Nevertheless, the tennis was once again great, and Djokovic won a classic by the score of 10-8 in the fifth set.
8. Which delayed the women's final, inevitably resulting in fewer viewers as Serena Williams attempted (and failed) to tie Margaret Court's all-time Grand Slam record with her 24th title.
9. And then, on Sunday, they scheduled the men's championship at the same time as the World Cup final. Which, by the way, almost featured England.
After all these bogus decisions, the remarkable upshot is that Wimbledon accidentally protected Roger Federer's overall Grand Slam lead. By virtue of their own incompetence, they helped keep Nadal at 17 Slams, three behind Federer's 20, and may have actually changed the course of tennis history in the process.
Other than that? Pretty good tournament, Wimbledon.
The "This Guy is Ruining Tennis" Player of the Week: John Isner
It is almost unbearably sad that John Isner is currently the best American man playing tennis, because his style is atrocious and soul-killing. I joked on Twitter that other than his extremely good serve, he's a USTA 3.5, and while that statement is not at all true, it has a truthy quality. He is incredibly one-dimensional, and while I give him full credit for forging a very good career on the strength of his one very good trick, the fact is that the brand of tennis he plays is incredibly boring. Seeing his name in the latter stages of a tournament is like seeing Italy in a World Cup final—you just know it's going to be a stilted, unpleasant slog.
Luckily for everyone, one-dimensional tennis isn't good enough to win Grand Slam titles in the modern era...you need to have actual skills beyond the serve and volley. Still, Isner is good and influential enough that he can hang around to the bitter end in Wimbledon and almost unilaterally—with only a crew of moronic organizers helping him—ruin a good thing. Ban Isner!

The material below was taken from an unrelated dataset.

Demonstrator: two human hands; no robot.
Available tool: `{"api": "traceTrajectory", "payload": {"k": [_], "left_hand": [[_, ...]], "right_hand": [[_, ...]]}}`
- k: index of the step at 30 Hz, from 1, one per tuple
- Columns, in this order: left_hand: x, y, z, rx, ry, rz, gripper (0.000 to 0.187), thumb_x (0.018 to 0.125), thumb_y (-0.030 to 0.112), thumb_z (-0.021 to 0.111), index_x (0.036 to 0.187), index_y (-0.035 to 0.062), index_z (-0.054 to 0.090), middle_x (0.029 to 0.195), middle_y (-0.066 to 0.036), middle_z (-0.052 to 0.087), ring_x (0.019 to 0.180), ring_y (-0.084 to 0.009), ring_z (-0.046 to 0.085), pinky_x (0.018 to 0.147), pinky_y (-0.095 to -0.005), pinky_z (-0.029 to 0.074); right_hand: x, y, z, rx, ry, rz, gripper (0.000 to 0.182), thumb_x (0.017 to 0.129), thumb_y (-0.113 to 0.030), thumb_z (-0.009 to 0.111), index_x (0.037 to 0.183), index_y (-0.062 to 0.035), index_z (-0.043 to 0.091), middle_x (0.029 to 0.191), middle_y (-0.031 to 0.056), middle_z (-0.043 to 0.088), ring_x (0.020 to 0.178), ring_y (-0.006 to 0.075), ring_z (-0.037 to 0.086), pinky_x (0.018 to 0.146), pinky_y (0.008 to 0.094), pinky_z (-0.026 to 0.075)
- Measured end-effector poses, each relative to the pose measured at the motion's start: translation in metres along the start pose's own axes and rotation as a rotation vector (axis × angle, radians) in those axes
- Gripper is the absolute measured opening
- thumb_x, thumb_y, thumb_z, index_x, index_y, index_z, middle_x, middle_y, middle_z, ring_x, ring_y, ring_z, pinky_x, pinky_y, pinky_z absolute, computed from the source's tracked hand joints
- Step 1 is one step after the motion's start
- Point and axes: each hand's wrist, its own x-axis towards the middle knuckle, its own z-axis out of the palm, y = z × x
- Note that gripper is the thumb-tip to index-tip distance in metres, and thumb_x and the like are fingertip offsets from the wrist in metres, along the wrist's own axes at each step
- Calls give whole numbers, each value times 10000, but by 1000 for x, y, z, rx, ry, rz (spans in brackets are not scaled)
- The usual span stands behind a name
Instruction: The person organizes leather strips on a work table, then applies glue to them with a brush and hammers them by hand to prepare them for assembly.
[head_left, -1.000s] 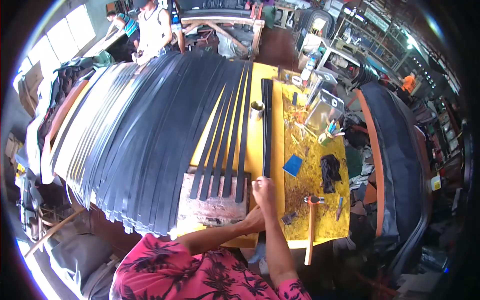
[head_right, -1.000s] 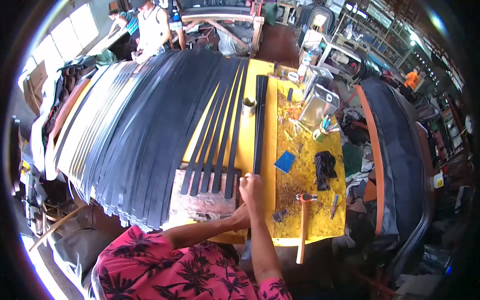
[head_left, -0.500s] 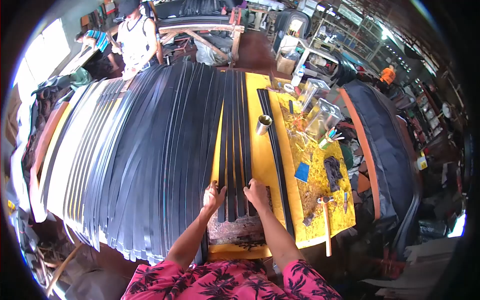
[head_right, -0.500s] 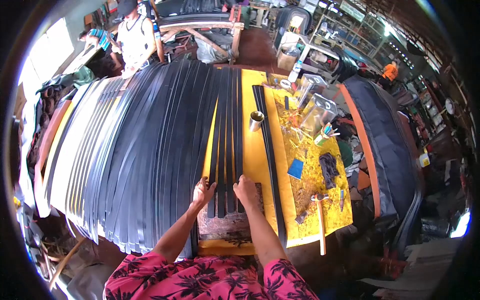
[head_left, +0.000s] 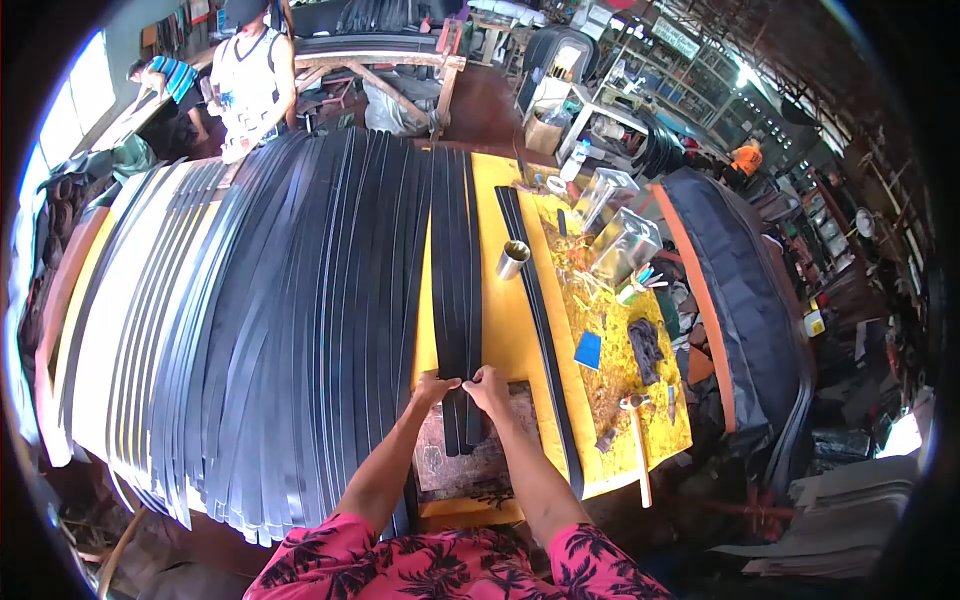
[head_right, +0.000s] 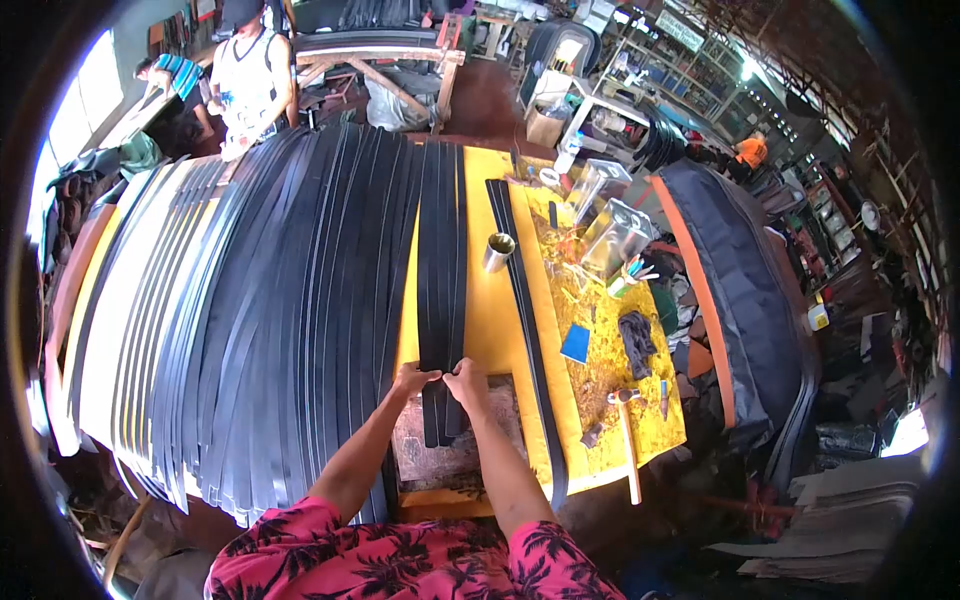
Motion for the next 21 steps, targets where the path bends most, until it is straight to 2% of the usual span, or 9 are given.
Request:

The Tennis Hot Take of the Millennium: Peak Djokovic is the Greatest Player of All-Time
Hear me out: He's 23-22 against Federer, including 9-6 at grand slams. He's 27-25 against Nadal, and while he's only 5-9 against him at slams, he's 4-3 when you don't count matches played at Nadal's clay kingdom in Paris. But those are just longevity stats—I am convinced that Djokovic at his best is better than anyone who has ever played the sport. He owns the greatest season in men's tennis history, but even beyond that, the way he can do absolutely everything on a court—serving, defense-into-offense, net play when needed, the world's greatest return game, and ground strokes that make my eyes bug out—has no equal, even in Federer and Nadal.
This is not a career measurement, of course, because on that front it's Federer/Nadal and nobody else....yet. I will perhaps be confined to tennis prison for this heresy, but I'll say it anyway—at his best, the Djoker has played the most sublime, perfect tennis in world history. And if he can keep his head straight and maintain the level owe saw at Wimbledon—ie, if he can be the Djoker of old—it's not impossible that he'll accumulate eight more majors and one day overtake Federer as the G.O.A.T. by any measure.